George Washington University law professor Orin Kerr is an expert in the field of technology.

ORIN KERR: It leaves open how the Fourth Amendment applies to cellular phones, it leaves out how the Fourth Amendment applies to email, it leaves open all these questions of high-tech surveillance that just don't happen to involve a trespass onto somebody's property.

TOTENBERG: David Kelley, who served as the top federal prosecutor in New York City during the Bush administration, said he was not surprised by the court's decision. He said most federal prosecutors had long assumed they needed a court authorized warrant to attach a GPS tracking device to a car. But beyond that, he said, there's nothing into today's opinion to prevent other high-tech surveillance techniques without a warrant.

DAVID KELLEY: Once you choose to operate and drive out in the public and knowing that, as we all do, that there's various surveillance equipment out there, you kind of waive any sort of expectation of privacy you might otherwise have had.

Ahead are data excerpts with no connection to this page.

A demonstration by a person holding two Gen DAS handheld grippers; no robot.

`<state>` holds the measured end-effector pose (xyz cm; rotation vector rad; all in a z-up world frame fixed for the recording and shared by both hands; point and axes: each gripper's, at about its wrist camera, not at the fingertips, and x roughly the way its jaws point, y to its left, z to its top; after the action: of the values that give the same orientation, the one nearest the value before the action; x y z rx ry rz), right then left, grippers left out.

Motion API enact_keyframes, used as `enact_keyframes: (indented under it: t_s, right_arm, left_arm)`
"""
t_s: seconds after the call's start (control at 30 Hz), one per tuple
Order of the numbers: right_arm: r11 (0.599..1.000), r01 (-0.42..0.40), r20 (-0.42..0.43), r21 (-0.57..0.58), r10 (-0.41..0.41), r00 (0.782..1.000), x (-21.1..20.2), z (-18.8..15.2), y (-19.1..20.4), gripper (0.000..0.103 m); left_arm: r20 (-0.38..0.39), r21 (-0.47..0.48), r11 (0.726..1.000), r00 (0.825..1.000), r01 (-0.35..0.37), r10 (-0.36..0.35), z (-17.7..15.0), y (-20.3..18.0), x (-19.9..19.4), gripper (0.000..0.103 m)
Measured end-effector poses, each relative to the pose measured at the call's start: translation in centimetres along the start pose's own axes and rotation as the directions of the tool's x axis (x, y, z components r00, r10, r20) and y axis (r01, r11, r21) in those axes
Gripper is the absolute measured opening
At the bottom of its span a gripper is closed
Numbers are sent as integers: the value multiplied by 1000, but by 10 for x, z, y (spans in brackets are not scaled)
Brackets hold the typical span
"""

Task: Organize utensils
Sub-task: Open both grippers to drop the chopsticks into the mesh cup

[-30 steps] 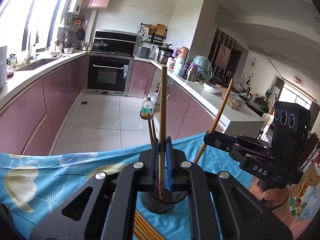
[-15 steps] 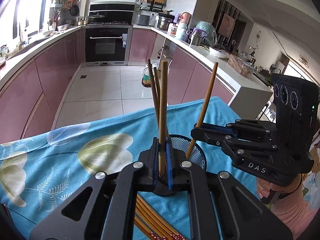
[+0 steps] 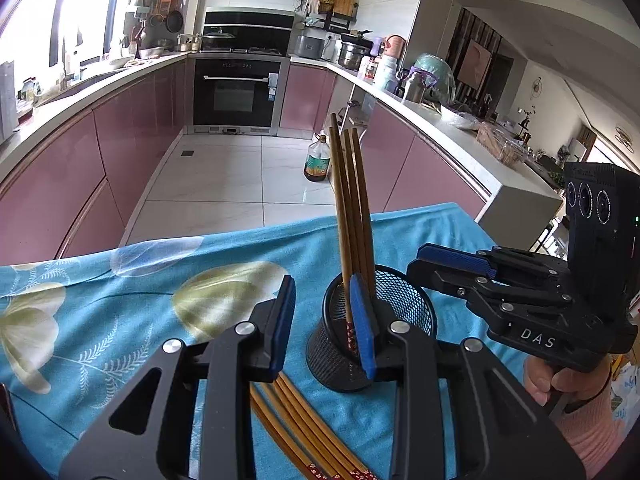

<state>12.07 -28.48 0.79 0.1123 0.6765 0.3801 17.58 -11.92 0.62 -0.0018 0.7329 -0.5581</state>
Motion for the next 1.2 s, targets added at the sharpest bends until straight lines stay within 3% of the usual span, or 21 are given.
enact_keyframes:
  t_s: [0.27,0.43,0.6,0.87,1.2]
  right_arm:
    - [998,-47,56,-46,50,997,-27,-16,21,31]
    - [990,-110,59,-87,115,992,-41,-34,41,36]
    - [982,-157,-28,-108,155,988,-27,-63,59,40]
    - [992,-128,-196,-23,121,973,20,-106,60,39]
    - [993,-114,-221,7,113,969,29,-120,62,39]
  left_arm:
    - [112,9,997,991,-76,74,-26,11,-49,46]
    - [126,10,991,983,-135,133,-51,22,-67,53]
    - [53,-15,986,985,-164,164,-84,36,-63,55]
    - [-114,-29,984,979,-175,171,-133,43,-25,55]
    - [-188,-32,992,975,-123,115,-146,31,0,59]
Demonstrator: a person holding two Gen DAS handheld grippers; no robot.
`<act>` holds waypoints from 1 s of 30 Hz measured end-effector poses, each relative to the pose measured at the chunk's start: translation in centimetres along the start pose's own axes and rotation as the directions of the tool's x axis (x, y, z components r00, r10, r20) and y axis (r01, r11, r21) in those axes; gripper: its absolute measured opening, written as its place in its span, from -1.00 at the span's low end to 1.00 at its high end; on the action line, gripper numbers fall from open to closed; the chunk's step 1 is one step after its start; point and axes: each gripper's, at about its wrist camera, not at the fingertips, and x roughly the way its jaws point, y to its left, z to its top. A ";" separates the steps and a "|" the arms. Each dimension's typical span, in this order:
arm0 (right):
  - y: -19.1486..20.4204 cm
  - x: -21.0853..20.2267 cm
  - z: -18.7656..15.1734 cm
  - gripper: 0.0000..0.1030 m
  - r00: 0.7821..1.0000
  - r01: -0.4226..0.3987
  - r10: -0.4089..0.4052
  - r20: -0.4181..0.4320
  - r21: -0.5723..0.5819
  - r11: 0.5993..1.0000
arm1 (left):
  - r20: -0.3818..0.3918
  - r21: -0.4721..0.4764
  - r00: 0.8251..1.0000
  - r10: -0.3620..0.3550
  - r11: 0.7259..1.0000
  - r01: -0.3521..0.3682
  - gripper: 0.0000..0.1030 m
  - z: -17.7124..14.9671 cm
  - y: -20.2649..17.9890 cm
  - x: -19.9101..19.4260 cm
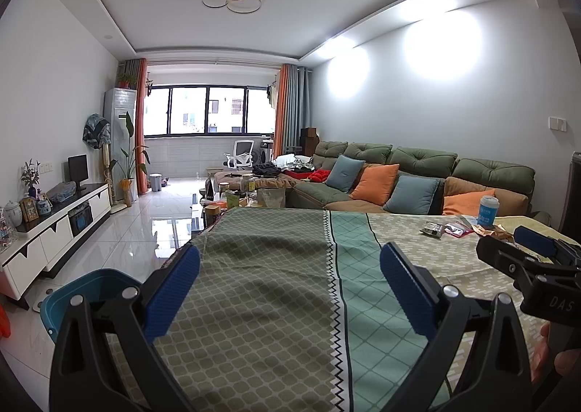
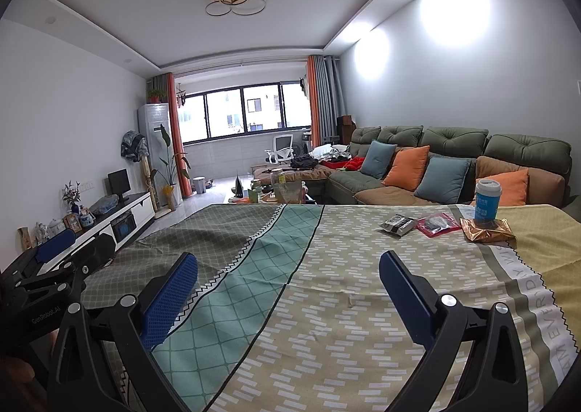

TOTENBERG: But Professor Kerr says the court has quite deliberately not resolved that question.

KERR: This is nine justices trying to figure out how does the Fourth Amendment apply in the new technological world, and the answers are really uncertain.

TOTENBERG: Indeed, while Justice Scalia, in his opinion, seemed to push for a narrow and clear line that would limit privacy claims, Justice Alito said the Scalia opinion decides a 21st century case based on 18th century law. And Justice Sotomayor, while signing on to the Scalia opinion, suggested that the entire framework used in the past may well be ill-suited to the digital age. She said that because people now reveal a great deal of information about themselves in order to carry out mundane tasks, it may be time to reconsider past decisions that allow police to get information without a warrant from third parties like phone companies or banks or email providers.

Nina Totenberg, NPR News, Washington.